**Aim of the task:**
What you return must be the full data, repeated verbatim, with no pictures in it.

+---+

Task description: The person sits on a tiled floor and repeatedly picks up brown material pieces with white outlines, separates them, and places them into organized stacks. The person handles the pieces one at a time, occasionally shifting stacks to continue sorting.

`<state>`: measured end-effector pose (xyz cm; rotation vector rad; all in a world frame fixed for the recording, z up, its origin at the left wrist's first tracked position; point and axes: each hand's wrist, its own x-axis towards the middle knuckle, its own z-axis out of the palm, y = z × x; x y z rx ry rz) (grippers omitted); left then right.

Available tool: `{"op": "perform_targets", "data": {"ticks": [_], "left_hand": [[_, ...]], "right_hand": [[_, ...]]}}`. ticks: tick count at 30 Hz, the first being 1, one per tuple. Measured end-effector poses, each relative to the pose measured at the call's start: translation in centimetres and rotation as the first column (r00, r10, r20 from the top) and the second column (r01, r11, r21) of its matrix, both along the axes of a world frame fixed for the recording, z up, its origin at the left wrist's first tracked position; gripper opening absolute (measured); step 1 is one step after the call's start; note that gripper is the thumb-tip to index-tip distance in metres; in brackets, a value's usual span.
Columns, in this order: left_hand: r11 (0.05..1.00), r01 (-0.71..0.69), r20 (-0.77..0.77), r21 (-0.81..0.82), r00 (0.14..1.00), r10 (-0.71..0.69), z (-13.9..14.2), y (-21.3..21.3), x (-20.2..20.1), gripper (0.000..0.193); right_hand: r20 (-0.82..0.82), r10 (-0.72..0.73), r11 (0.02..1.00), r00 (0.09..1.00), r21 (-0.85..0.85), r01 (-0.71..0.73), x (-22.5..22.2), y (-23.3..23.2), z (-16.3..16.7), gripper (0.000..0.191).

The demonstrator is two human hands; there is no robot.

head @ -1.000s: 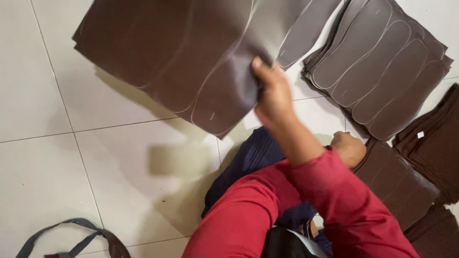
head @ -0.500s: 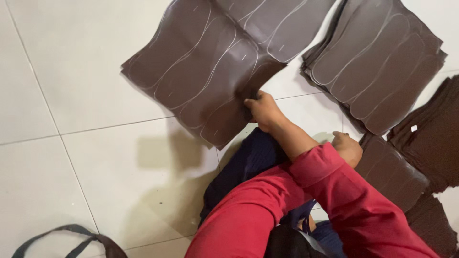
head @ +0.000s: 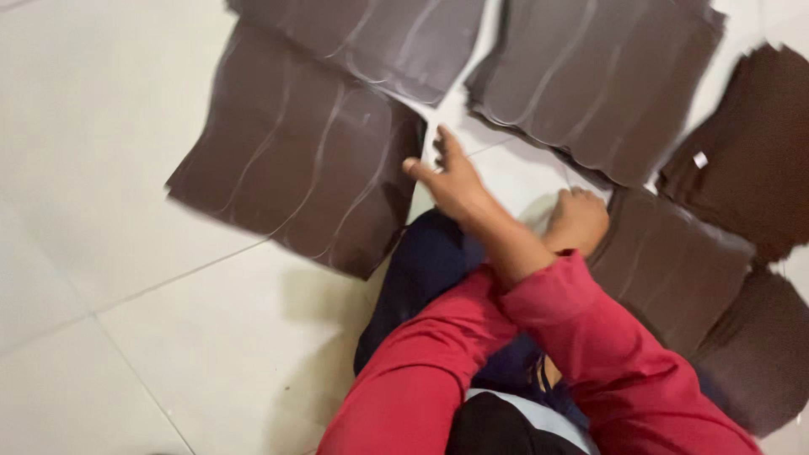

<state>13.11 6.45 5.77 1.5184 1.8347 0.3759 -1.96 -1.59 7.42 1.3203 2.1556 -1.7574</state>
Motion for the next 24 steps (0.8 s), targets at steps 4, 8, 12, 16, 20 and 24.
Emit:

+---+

**Problem solution:**
Task description: The person sits on a tiled floor and repeatedly picks up brown material pieces with white outlines, separates them, and places them into organized stacks. The person handles the pieces one at a time, occasionally shifting stacks to continue sorting.

`<state>`: measured end-effector pose (xyz cm; rotation vector rad; all in a world frame fixed for the recording, z up, its origin at the left wrist's first tracked position; point and axes: each hand's wrist, its own x-axis towards the middle knuckle, its own z-axis out of the palm, y = z × x; x y z rx ry rz) (grippers omitted); left then right.

Available tool: `{"op": "perform_targets", "data": {"ticks": [_], "left_hand": [[_, ...]], "right_hand": [[_, ...]]}}`. ticks: tick count at 30 Hz, the first being 1, one per tuple. Measured end-effector poses, each relative to the pose measured at the call's start: translation in centimetres and rotation as the first column (r00, r10, r20 from the top) and the second column (r01, r11, r21) of its matrix, both along the axes of a world frame fixed for the recording, z up, its origin at the left wrist's first tracked position; gripper opening absolute (measured); step 1 is one step after the call's start; note that gripper is the thumb-tip to index-tip distance in metres; in brackets, a value's usual span.
Columns, in this order: left_hand: r11 (0.05..1.00), r01 (-0.71..0.69), r20 (-0.77..0.77), r21 (-0.81..0.82), r00 (0.14..1.00), r10 (-0.71..0.69), z (-13.9..14.2), y (-21.3..21.3), x (-20.2..20.1), gripper (0.000..0.193); right_hand: r20 (-0.82..0.82), r10 (-0.72..0.73), r11 (0.02..1.00), r00 (0.09..1.00), r21 (-0.85..0.85), r01 (-0.71..0.73), x (-22.5..22.2), y (-23.3..23.2), z (-16.3..16.7), gripper (0.000..0.191).

The demonstrator is two human hands; there is no robot.

head @ -1.000s: 
head @ -0.500s: 
head @ +0.000s: 

<state>13.11 6.45 5.77 1.5184 1.8347 0.3759 -1.96 -1.59 7.42 1.3203 2.1556 -1.7574</state>
Motion for the next 24 steps (0.8 s), targets at steps 4, 8, 12, 16, 20 and 24.
Emit:

The response to the exercise is now finished.